# Love's Baby Soft



## Tabitha (Mar 7, 2010)

Anyone remeber this scent? I got some for my 11 y/o for Chritsmas, I used to wear it when I was her age. I am in love with it again! Anyone have an fo source for it? I did not see it on fragrance finder.


----------



## Sunny (Mar 7, 2010)

hah, I used to wear that when I was younger too, maybe 8 or 9. I had a four-pack of different scents from that brand. Thanks for reminding me! Memories.

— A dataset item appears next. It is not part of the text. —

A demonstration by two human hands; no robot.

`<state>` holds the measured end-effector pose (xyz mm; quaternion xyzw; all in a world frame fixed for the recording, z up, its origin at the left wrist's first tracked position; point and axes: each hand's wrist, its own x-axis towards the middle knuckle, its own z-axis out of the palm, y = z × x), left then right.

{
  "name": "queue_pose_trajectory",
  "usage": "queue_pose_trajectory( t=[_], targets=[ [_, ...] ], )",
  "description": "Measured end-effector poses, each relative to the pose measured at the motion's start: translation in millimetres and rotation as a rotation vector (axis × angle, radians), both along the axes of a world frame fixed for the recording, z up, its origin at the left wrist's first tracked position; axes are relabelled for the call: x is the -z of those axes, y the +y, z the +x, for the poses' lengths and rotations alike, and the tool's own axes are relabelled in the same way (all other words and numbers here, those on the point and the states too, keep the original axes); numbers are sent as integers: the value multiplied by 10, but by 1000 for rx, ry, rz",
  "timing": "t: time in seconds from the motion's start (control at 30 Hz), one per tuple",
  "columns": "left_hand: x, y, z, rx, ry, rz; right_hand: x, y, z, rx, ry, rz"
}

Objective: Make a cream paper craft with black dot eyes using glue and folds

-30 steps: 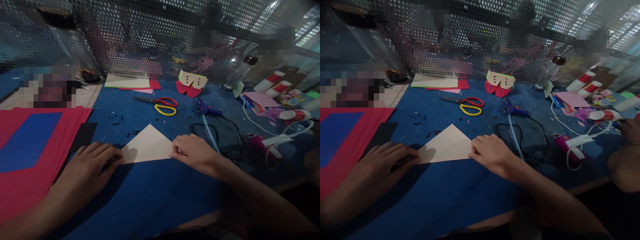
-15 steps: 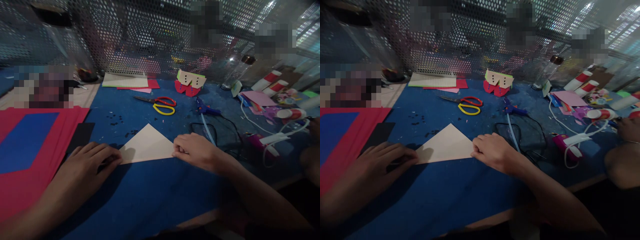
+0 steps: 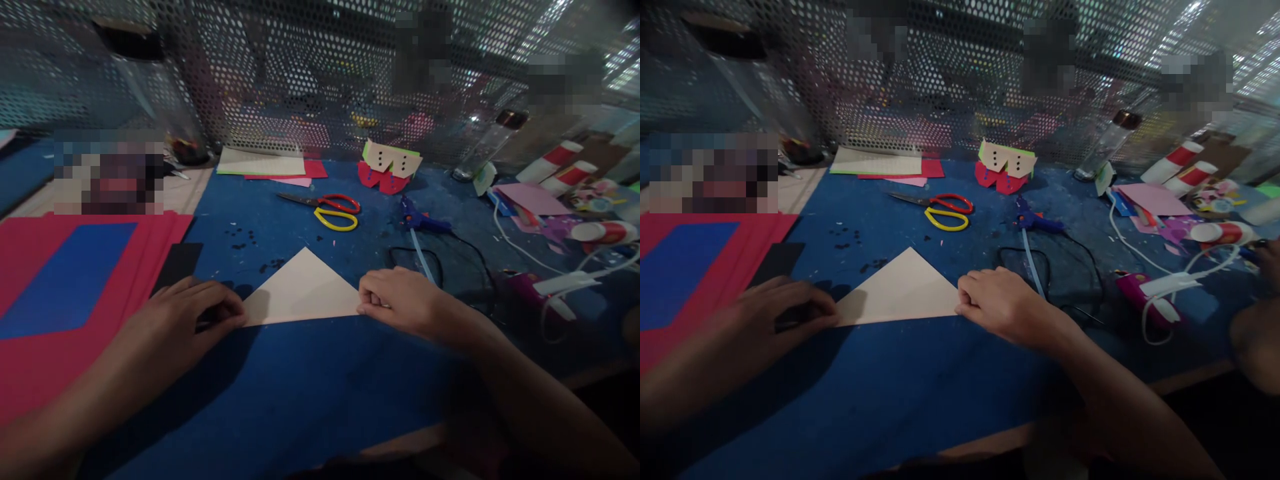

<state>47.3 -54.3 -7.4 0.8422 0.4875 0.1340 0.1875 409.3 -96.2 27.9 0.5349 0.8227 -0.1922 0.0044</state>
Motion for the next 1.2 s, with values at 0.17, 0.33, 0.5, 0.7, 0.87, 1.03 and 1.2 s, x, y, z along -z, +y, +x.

I don't know where you can get it but I'll be on the lookout now when I'm fragrance hunting


----------



## honor435 (Mar 8, 2010)

i didnt see it anywhere, maybe you could make it? its powdery, floral is how they describe it.


----------



## Healinya (Mar 8, 2010)

Remember the ads in the teen magazines? A guy lends a girl his coat, because he loves her Love's Baby Soft. I used to wear it also. I would buy it if they made a fragrance oil.


----------



## Tabitha (Mar 8, 2010)

http://www.rusticescentuals.com/fragran ... oilsc.html

Children's room has been compared to Love's Baby Soft. Anyone tried it?


----------



## Deda (Mar 8, 2010)

I"m going to order a lb and test it out.  I'll send you some with the boxes.


----------



## ChrissyB (Mar 11, 2010)

Powdery floral sounds lovely!
I hope it's as nice as you girls remember.
Isn't it funny how a scent/smell can make you feel so nostalgic?


----------



## bugtussle (Mar 11, 2010)

Yes, I have Children's Room and I think it's very,very close to Love's Baby Soft.  I make Scrubs and Frostings in this scent and it sells great.  Carole


----------



## Harlow (Mar 18, 2010)

Well now, that's a blast from the past. I'd love to find some too.


----------